Requirement →
Extract the text of each entry below exactly, leaving every image behind.

(Data entries)
⁂

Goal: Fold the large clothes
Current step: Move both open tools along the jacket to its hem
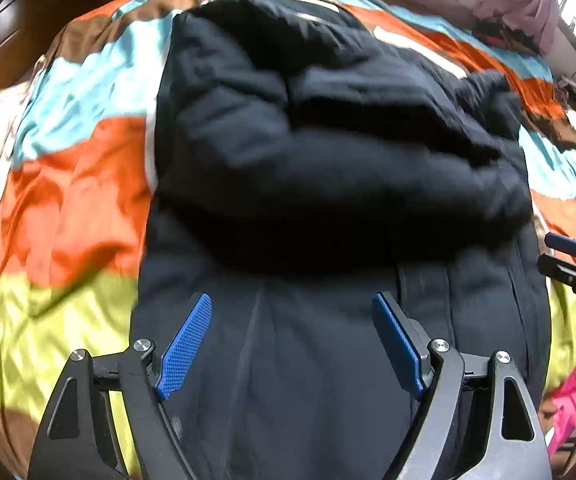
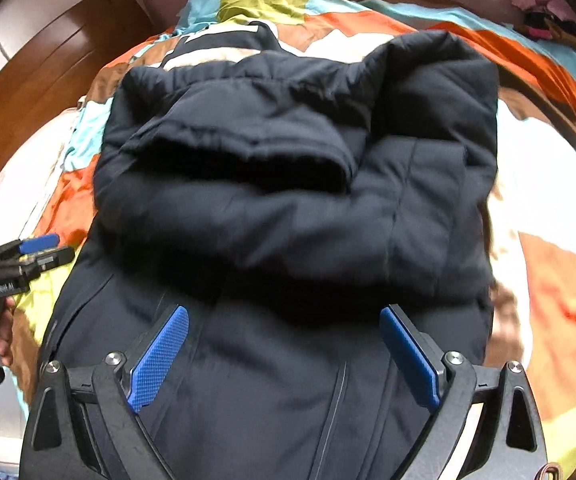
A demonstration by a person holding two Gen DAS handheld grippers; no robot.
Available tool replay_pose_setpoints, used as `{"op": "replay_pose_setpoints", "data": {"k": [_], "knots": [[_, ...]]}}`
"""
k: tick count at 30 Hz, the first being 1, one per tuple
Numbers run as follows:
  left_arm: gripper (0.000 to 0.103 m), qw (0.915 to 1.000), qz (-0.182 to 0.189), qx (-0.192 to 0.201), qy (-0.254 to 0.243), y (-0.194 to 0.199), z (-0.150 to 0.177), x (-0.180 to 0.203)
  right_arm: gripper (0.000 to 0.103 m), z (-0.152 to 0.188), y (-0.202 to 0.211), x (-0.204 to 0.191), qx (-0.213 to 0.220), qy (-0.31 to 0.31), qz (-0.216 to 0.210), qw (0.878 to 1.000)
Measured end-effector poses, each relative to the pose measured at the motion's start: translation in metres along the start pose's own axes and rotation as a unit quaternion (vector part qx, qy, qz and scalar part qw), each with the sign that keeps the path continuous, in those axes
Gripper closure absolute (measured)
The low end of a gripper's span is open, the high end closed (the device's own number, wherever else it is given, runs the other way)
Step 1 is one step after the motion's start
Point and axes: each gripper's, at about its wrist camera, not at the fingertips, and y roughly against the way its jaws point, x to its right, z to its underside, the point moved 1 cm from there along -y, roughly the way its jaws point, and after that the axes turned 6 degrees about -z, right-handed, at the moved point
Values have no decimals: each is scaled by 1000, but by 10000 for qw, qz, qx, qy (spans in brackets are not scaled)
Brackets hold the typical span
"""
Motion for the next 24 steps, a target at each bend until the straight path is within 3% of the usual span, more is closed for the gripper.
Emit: {"op": "replay_pose_setpoints", "data": {"k": [14, 24], "knots": [[25, 9980, -141, -218, 575, 42, 88, 26, 6, 89, 26, -22, -356, -193, -308, 9987], [25, 9996, 41, -162, 240, 63, 126, 26, 6, 142, 42, -45, -440, -203, -138, 9987]]}}
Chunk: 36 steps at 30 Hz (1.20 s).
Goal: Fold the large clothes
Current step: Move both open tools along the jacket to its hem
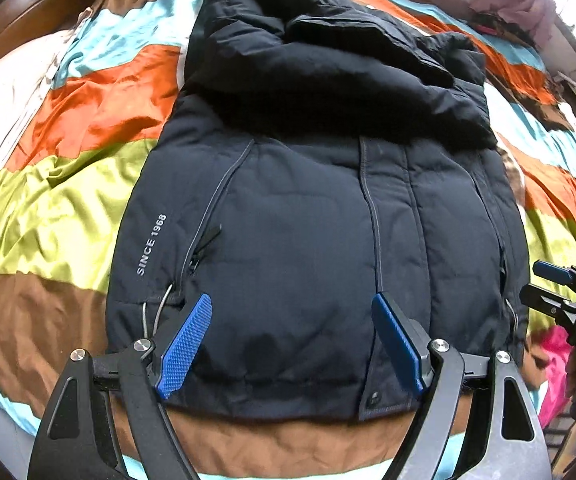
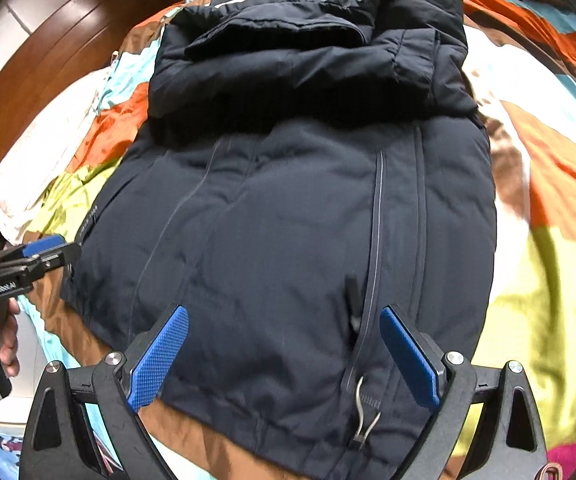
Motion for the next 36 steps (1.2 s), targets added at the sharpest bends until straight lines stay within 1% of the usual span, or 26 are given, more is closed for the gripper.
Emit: {"op": "replay_pose_setpoints", "data": {"k": [5, 9, 12, 15, 18, 21, 23, 27, 28, 31, 33, 34, 36], "knots": [[25, 9995, -19, 68, -323, 12, 27, -9, 6, 24, 7, -23, 59, -139, 138, 9998], [25, 9980, -41, -131, -614, 5, 59, -18, 6, 42, 9, -39, 161, -334, 184, 9991], [25, 9967, -36, -194, -794, -1, 78, -21, 6, 58, 4, -49, 154, -442, 243, 9986], [25, 9955, -64, -127, -940, -5, 90, -26, 6, 72, -2, -55, 69, -572, 311, 9979], [25, 9925, -256, 22, -1192, -9, 100, -28, 6, 82, -4, -58, 43, -670, 381, 9970], [25, 9879, -414, 161, -1489, -17, 109, -26, 6, 89, -3, -60, 49, -680, 493, 9965], [25, 9853, -431, 252, -1636, -22, 110, -26, 6, 95, -3, -59, 46, -695, 569, 9959], [25, 9755, -517, 509, -2078, -29, 114, -19, 6, 109, -8, -54, -114, -734, 661, 9950], [25, 9727, -580, 520, -2186, -33, 116, -18, 6, 112, -10, -52, -150, -745, 667, 9949], [25, 9696, -646, 444, -2320, -48, 121, -19, 6, 117, -14, -47, -285, -777, 702, 9941], [25, 9641, -740, 446, -2509, -56, 125, -18, 6, 116, -13, -44, -247, -809, 712, 9939], [25, 9600, -800, 472, -2641, -59, 128, -19, 6, 116, -12, -42, -239, -833, 709, 9937], [24, 9563, -811, 525, -2759, -63, 130, -21, 6, 114, -12, -40, -266, -848, 719, 9934]]}}
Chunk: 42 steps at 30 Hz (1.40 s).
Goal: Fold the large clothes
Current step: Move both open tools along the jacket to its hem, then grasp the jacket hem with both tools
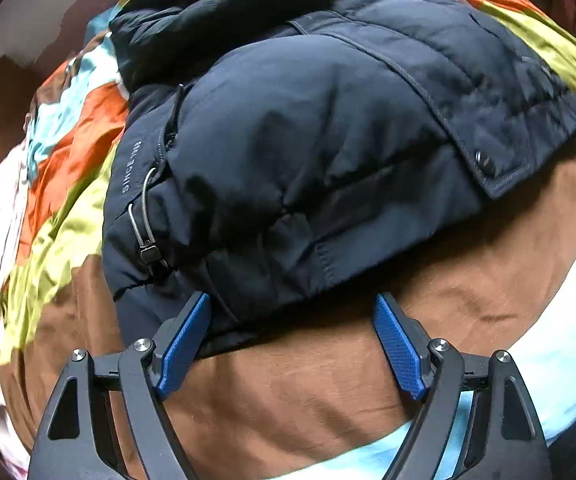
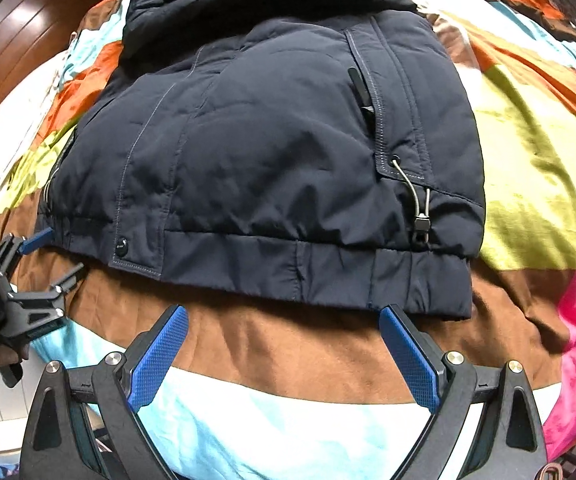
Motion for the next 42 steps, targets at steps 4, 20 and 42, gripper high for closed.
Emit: {"op": "replay_pose_setpoints", "data": {"k": [4, 20, 42], "knots": [[24, 9999, -22, 114, 22, -6, -5, -5, 6, -5, 3, 4, 29, 39, 18, 10000], [76, 9934, 347, -310, 1049, -10, -36, -38, 6, 24, -11, -3, 102, 983, 753, 9923], [81, 9821, 787, -608, 1601, -9, -47, -49, 60, 37, -47, 0, 359, 2489, 2613, 9319]]}}
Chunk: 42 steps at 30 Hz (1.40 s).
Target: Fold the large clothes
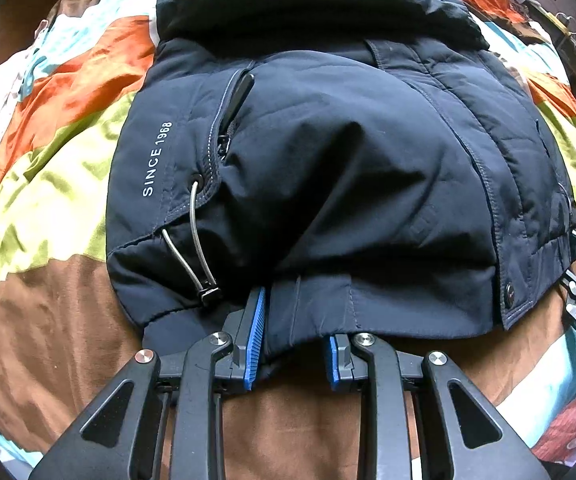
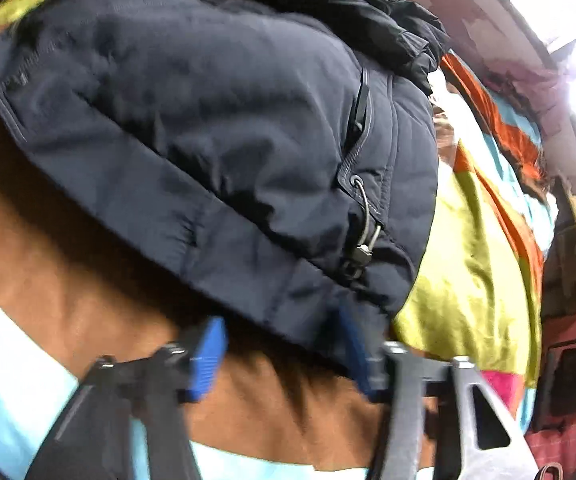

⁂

Response box →
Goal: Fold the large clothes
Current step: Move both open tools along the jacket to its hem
A demonstration by a person holding two Gen DAS handheld grippers; no robot.
Available tool replay_pose_setpoints, used as `{"op": "replay_pose_setpoints", "data": {"k": [_], "knots": [[_, ...]]}}`
"""
k: tick count at 30 Hz, the first being 1, one per tuple
Numbers run as follows:
  left_arm: gripper (0.000 to 0.103 m), qw (0.915 to 1.000), qz (-0.182 to 0.189), qx (-0.192 to 0.201), qy (-0.254 to 0.243), y (-0.194 to 0.199), z (-0.150 to 0.177), x (-0.180 to 0.203)
  right_arm: gripper (0.000 to 0.103 m), z (-0.152 to 0.188), y (-0.202 to 0.211), x (-0.204 to 0.191), qx (-0.213 to 0.220), qy (-0.31 to 0.31), qz (-0.216 to 0.210), qw (0.878 to 1.000)
Measured end-effector poses, each relative to the pose measured at the motion's start: translation in metres along the start pose's own axes and rotation as a unit quaternion (vector part qx, qy, qz and scalar part qw), each with the sign that keeps the path continuous, in those axes
Gripper closure absolute (measured)
The low end of a gripper's span is open, the high end closed (the device's own number, wherever else it is given, runs the other way)
Step 1 is one step after the motion's start
Point and axes: each gripper's, at about its wrist camera, not at the fingertips, and y roughly against the way its jaws point, x to its right, z to its underside, the point moved 1 cm from there along -y, roughly the way its jaws point, and after that the axes turned 6 degrees about -z, right-handed, at the moved point
Values have no decimals: each is scaled by 1000, but by 10000 for qw, qz, qx, qy (spans in brackets are not scaled)
Brackets hold the typical span
"""
Motion for the next 24 steps, a target at each bend until the straight path is within 3% of the usual span, more is closed for the gripper.
Emit: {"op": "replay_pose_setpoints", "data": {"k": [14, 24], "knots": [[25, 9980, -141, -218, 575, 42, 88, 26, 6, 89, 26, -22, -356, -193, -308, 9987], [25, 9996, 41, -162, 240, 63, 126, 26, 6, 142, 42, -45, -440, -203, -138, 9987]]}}
Chunk: 36 steps at 30 Hz (1.20 s).
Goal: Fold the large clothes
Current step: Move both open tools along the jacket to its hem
Motion for the next 36 steps (1.2 s), targets added at the sharpest bends until straight lines stay within 1% of the usual span, or 26 are given, more is closed for the gripper.
Emit: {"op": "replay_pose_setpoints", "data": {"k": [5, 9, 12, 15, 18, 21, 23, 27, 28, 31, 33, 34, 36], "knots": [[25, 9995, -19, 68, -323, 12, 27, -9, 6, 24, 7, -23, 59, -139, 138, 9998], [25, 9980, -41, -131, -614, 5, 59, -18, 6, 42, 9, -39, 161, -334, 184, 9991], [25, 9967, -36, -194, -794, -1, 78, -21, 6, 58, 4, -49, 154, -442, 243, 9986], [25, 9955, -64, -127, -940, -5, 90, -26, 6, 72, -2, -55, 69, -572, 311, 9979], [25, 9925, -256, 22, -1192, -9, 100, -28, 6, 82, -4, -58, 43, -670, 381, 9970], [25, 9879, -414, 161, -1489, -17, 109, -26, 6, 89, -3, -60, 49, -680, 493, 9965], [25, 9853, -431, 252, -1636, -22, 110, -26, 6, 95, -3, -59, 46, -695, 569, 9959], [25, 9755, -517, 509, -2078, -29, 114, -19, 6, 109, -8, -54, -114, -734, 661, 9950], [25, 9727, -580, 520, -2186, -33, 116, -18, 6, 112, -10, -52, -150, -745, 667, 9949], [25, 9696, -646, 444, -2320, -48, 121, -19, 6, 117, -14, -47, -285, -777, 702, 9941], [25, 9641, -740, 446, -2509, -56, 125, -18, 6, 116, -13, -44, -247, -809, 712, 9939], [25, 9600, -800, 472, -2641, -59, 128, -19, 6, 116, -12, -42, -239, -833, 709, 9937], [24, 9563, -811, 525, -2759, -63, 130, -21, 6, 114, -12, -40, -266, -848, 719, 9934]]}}
Chunk: 42 steps at 30 Hz (1.40 s).
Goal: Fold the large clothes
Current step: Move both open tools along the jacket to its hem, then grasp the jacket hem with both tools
Motion for the next 42 steps, targets at steps 4, 20 and 42, gripper high for closed.
Emit: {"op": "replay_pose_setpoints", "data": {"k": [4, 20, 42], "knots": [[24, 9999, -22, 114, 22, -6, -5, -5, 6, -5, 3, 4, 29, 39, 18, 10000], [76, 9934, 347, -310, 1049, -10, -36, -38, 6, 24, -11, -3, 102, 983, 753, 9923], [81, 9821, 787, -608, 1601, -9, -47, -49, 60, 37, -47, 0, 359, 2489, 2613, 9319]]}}
Chunk: 42 steps at 30 Hz (1.40 s).
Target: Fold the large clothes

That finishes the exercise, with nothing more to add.